Is Proprietary Information Disappearing?

Carl Crawford, Adam Dunn, and Jayson Werth signed large free agent contracts with new teams last offseason, and each were unequivocal disappointments in 2011 with their new club. This phenomenon is not limited to free agents. In recent memory, several highly touted prospects have been traded and not lived up to expectations with their new teams: Justin Smoak, Brett Wallace, and Kyle Drabek, to name a few.

Whenever a player changes teams and fails to live up to expectations, I find myself wondering, “Did his old team see this coming?” In these specific examples, we may never know, but we do know that teams have internal information which creates an advantage in personnel decisions. While this advantage may never completely go away, there is evidence to suggest that it’s starting to disappear.

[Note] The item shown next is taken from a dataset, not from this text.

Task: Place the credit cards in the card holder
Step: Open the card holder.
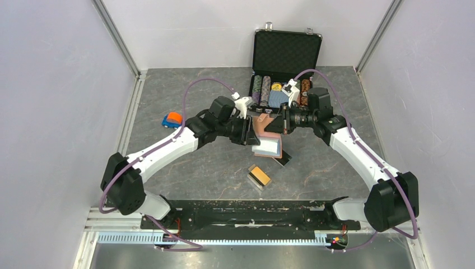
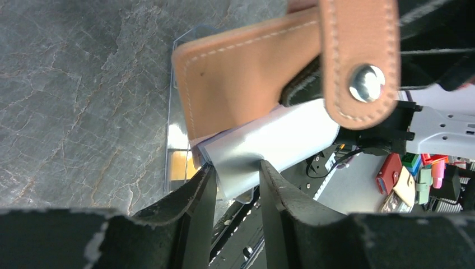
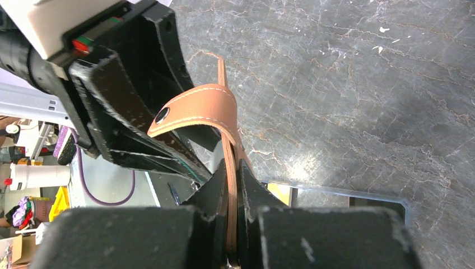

For any given player, all teams have access to public performance statistics, and any team is free to send a scout to watch a major- or minor-leaguer play. That data isn’t proprietary. What is proprietary are the years of internal data, scouting reports, and notes from coaches, doctors, and teammates.

In his press conference after having his pending steroid suspension lifted, Ryan Braun gave some insight into the type of internal data the Brewers  keep on him:

“When we’re in Milwaukee we weigh in at least once or twice a week. I was able to prove that I literally didn’t gain a single pound. Our times are recorded every time we run down the line, first to third, first to home. I literally didn’t get one-tenth of a second faster. My workouts have been virtually the exact same for six years. I didn’t get one percent stronger. I didn’t work out any more often. I didn’t have any additional power or any additional arm strength. All of those things are documented contemporaneously, and if anything had changed, I wouldn’t be able to go back and pretend like it didn’t change.”

In one paragraph, Braun revealed that the Brewers keep internal numbers on his weight, three running statistics, workout performance and frequency, and some kind of data on bat speed and arm strength. When the Milwaukee front office met about Braun’s contract and had to decide whether to offer an extension or let him go to free agency, that data certainly helped inform the decision.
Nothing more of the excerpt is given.